Detecting and OCR’ing Digits with Tesseract and Python

In a previous tutorial, we implemented our very first OCR project. We saw that Tesseract worked well on some images but returned total nonsense for other examples. Part of being a successful OCR practitioner is learning that when you see this garbled, nonsensical output from Tesseract, it means some combination of (1) your image pre-processing techniques and (2) your Tesseract OCR options are incorrect.

To learn how to detect and OCR digits with Tesseract and Python, just keep reading.

Looking for the source code to this post?

Detecting and OCR’ing Digits with Tesseract and Python

Tesseract is a tool, like any other software package. Just like a data scientist can’t simply import millions of customer purchase records into Microsoft Excel and expect Excel to recognize purchase patterns automatically, it’s unrealistic to expect Tesseract to figure out what you need to OCR automatically and correctly output it.

Instead, it would help if you learned how to configure Tesseract properly for the task at hand. For example, suppose you are tasked with creating a computer vision application to automatically OCR business cards for their phone numbers.

How would you go about building such a project? Would you try to OCR the entire business card and then use a combination of regular expressions and post-processing pattern recognition to parse out the digits?

Or would you take a step back and examine the Tesseract OCR engine itself — is it possible to tell Tesseract to only OCR digits?

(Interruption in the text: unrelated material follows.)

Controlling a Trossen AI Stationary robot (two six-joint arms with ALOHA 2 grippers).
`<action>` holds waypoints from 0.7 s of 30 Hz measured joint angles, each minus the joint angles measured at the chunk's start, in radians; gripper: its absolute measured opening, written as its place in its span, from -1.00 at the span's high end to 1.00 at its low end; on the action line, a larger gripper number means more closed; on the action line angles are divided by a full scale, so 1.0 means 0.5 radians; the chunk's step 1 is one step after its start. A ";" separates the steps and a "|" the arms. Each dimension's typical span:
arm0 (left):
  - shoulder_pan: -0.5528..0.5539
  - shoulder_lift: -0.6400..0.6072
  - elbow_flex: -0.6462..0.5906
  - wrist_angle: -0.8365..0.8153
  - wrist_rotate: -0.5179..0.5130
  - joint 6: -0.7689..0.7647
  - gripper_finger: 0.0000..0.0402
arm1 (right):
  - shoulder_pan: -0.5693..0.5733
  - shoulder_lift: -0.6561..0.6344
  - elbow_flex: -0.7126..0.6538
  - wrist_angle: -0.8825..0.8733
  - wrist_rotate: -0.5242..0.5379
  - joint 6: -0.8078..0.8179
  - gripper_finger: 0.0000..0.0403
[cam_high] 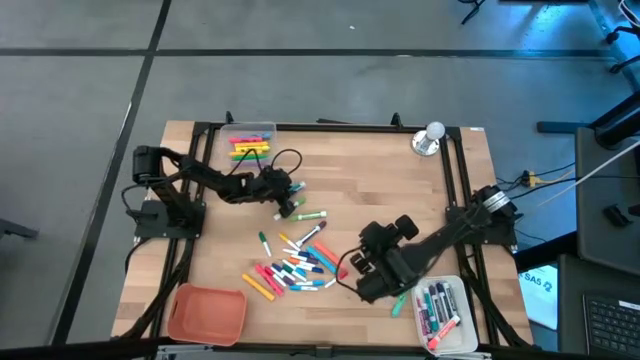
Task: Pick & Place Markers
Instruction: Put the middle center pitch blue pen into the white bin
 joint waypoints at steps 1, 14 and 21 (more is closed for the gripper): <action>-0.002 -0.028 0.001 0.021 0.037 -0.001 0.70 | -0.014 -0.001 -0.049 0.011 -0.069 -0.021 0.07; -0.180 -0.319 0.005 0.300 0.351 -0.033 0.70 | -0.309 -0.452 -1.207 2.300 0.127 -0.776 0.13; -0.346 -0.320 0.005 0.668 0.467 -0.033 0.70 | -0.580 -0.399 -1.763 4.451 -0.079 -1.542 0.13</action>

It turns out there is. And that’s what we’ll cover in this tutorial.

Learning Objectives

In this tutorial, you will:

Gain hands-on experience OCR’ing digits from input images
Extend our previous OCR script to handle digit recognition
Learn how to configure Tesseract to only OCR digits
Pass in this configuration to Tesseract via the pytesseract library

Configuring your development environment

To follow this guide, you need to have the OpenCV library installed on your system.

Luckily, OpenCV is pip-installable:

$ pip install opencv-contrib-python

If you need help configuring your development environment for OpenCV, I highly recommend that you read my pip install OpenCV guide — it will have you up and running in a matter of minutes.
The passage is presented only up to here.